SMO marketing opportunities have greatest potential for consumer oriented businesses and have less impact in Business-to-Business marketing. When is the right time to talk to an expert to investigate whether developing SMO is appropriate for your business? NOW. As Jeff Meundel, natural search analyst for Netconcepts, a leading Internet marketing firm in Madison, said at his recent presentation to the American Marketing Association, "If you are not using Social Media optimization, your competition certainly are!"

In his presentation, Meundel discussed details on incorporating SMO into a company's marketing tactics for today's business world. There are three areas that are involved in assessing the work needed to introduce SMO to Internet marketing:

1. Web site architecture and technical optimization

2. Keyword research and website content optimization

3. Link building

With the rapid growth of social networking sites and with usage increasing from 0.46 to 0.58 billion people from June 2007 to June 2008, an increase of 26 percent, corporations and businesses are beginning to realize the role of social networking in expanding their customer relations, particularly with women. In the case of both MySpace and Facebook, 63 percent of users are female.

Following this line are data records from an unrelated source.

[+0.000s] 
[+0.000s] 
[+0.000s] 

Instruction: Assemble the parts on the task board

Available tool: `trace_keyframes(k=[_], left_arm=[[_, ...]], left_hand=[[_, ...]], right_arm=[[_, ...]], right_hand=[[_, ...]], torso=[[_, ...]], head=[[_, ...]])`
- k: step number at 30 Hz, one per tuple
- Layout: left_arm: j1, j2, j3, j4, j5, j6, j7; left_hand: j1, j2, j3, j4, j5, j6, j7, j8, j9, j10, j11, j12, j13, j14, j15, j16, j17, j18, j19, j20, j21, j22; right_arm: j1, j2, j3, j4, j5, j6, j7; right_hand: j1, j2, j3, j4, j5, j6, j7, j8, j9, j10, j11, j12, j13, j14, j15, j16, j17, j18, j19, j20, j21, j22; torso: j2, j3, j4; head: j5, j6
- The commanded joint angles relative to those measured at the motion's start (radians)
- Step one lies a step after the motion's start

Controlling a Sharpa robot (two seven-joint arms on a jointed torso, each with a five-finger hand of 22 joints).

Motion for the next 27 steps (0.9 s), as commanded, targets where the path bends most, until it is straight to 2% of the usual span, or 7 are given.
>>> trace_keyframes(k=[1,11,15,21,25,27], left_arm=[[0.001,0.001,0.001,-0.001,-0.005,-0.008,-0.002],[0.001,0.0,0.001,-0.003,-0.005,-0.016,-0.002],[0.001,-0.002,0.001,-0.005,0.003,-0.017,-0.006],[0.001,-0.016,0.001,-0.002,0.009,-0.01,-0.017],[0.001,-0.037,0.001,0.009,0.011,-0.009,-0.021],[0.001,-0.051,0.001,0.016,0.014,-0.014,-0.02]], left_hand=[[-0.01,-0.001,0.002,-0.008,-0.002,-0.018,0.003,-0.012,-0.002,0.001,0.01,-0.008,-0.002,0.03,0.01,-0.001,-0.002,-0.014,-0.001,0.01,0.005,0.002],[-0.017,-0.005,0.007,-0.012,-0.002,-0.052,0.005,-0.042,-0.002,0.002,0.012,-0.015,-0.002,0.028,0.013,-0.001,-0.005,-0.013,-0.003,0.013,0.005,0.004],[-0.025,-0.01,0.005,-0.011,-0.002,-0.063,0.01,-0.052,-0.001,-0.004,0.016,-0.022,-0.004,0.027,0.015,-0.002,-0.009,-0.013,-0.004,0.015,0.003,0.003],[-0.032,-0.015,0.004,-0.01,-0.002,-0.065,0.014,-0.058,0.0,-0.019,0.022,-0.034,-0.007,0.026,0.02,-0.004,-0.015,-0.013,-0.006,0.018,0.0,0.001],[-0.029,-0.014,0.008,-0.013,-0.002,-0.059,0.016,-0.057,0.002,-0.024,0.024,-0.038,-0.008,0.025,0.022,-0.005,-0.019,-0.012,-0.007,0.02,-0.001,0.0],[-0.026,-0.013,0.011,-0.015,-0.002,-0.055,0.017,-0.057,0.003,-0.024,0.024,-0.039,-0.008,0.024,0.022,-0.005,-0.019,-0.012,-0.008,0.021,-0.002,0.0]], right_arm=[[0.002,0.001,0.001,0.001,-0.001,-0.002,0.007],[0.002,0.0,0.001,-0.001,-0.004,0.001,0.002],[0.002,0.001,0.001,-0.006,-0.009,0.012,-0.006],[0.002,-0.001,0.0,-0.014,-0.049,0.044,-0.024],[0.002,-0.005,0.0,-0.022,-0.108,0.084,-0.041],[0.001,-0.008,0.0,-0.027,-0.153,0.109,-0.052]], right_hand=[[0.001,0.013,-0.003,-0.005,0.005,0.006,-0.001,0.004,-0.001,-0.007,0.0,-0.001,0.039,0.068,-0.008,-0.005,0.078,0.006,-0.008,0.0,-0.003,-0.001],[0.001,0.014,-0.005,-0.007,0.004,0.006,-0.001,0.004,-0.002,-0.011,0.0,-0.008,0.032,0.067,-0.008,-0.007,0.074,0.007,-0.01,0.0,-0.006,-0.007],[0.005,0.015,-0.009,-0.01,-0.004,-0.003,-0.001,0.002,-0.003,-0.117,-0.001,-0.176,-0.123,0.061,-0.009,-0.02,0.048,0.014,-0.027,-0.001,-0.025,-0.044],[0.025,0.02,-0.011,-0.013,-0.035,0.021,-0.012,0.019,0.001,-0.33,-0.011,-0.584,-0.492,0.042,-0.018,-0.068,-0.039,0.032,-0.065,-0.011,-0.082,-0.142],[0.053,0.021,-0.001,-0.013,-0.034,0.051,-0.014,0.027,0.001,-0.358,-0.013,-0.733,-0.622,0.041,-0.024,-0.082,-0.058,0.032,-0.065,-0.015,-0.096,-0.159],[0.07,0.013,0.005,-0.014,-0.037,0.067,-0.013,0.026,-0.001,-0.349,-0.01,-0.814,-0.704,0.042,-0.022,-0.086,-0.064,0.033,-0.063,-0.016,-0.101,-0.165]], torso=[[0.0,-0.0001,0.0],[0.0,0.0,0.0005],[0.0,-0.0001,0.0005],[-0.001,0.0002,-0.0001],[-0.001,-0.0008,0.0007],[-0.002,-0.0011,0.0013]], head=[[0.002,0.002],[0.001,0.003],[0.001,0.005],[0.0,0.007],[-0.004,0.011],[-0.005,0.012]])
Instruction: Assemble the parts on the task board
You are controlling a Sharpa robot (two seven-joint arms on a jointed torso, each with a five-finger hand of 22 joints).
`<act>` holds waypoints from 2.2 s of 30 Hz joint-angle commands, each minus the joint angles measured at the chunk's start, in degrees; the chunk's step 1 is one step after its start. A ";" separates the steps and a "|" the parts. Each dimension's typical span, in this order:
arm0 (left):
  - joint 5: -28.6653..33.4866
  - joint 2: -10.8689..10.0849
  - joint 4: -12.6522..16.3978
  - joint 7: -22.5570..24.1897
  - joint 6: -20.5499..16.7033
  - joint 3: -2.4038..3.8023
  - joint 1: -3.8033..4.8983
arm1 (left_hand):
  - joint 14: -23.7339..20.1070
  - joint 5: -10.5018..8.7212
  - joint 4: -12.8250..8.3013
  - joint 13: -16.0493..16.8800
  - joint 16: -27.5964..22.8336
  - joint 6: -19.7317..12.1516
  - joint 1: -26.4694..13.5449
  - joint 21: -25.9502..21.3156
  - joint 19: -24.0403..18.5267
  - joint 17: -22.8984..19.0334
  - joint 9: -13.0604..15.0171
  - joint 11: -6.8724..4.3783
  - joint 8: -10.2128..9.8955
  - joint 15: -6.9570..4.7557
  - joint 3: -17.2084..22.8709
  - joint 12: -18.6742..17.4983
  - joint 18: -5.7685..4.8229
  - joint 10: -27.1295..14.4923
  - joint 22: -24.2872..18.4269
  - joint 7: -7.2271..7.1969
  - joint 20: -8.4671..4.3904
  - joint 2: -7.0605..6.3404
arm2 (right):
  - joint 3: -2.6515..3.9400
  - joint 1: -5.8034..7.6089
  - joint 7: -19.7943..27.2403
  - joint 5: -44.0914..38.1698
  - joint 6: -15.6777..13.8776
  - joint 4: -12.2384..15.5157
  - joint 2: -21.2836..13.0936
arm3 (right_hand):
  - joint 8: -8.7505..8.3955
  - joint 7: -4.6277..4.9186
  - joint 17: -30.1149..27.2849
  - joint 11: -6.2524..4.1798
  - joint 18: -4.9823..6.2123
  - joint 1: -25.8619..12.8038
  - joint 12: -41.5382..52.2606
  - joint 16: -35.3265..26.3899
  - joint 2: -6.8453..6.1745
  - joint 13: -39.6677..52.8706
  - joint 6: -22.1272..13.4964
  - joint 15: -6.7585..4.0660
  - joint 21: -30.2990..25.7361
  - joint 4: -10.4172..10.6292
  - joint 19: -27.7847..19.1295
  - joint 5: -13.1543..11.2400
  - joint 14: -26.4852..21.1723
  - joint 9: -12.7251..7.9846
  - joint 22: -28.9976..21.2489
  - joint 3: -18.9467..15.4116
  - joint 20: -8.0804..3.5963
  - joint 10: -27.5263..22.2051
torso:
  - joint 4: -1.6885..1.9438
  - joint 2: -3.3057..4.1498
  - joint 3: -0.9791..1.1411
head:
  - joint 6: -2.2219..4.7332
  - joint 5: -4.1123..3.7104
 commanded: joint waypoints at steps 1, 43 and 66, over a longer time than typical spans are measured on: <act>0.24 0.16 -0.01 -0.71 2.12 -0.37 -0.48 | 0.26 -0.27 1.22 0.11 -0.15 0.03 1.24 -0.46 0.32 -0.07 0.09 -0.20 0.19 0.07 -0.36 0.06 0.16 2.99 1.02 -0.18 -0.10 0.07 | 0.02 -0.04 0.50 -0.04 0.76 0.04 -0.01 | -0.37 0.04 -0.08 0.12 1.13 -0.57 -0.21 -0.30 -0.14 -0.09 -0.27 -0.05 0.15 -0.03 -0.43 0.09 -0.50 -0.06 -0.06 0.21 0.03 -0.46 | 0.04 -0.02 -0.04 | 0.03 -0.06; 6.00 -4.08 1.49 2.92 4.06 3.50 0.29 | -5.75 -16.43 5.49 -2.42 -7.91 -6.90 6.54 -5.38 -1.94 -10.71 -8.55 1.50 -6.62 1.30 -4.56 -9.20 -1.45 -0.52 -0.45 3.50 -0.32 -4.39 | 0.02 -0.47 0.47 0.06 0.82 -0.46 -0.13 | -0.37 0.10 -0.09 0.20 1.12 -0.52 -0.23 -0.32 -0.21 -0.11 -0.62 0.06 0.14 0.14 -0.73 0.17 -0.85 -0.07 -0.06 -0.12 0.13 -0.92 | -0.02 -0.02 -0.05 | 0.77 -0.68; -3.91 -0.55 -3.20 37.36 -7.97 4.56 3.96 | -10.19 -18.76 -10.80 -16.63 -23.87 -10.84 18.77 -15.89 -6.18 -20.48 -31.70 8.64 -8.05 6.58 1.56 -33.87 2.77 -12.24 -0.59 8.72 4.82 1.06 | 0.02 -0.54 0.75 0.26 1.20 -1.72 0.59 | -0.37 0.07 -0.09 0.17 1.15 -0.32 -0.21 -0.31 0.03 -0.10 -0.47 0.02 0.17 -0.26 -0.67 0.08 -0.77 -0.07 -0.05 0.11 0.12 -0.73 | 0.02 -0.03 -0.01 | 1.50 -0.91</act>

In the end, it doesn't really matter whether electronic marketing tactics are being adapted to cultural change or whether cultural change is being impacted by electronic marketing tactics; new and effective integrated electronic marketing tools are dramatically impacting the business marketplace. For any business owner over 40, now is the time to find that younger expert who is experienced in this rapidly developing marketing culture change. And particularly in these tough economic times, as Vince Lombardi said, "Winning is not a sometime thing; it's an all the time thing."